◆ Task requirements ◆
Copy out all lines in the material below that contain the string "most".

----------

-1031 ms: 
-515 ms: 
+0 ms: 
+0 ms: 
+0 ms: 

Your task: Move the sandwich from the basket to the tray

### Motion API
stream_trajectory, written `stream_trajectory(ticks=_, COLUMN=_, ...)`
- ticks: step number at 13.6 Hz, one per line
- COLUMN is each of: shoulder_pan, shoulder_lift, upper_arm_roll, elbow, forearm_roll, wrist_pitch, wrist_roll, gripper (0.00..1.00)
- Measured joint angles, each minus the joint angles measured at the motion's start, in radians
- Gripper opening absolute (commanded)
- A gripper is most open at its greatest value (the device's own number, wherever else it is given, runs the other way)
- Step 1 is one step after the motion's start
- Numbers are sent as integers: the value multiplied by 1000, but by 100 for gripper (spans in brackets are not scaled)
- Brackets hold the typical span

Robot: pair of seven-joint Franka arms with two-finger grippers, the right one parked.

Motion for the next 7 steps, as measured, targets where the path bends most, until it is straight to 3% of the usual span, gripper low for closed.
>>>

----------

◆ Task result ◆
- A gripper is most open at its greatest value (the device's own number, wherever else it is given, runs the other way)
Motion for the next 7 steps, as measured, targets where the path bends most, until it is straight to 3% of the usual span, gripper low for closed.

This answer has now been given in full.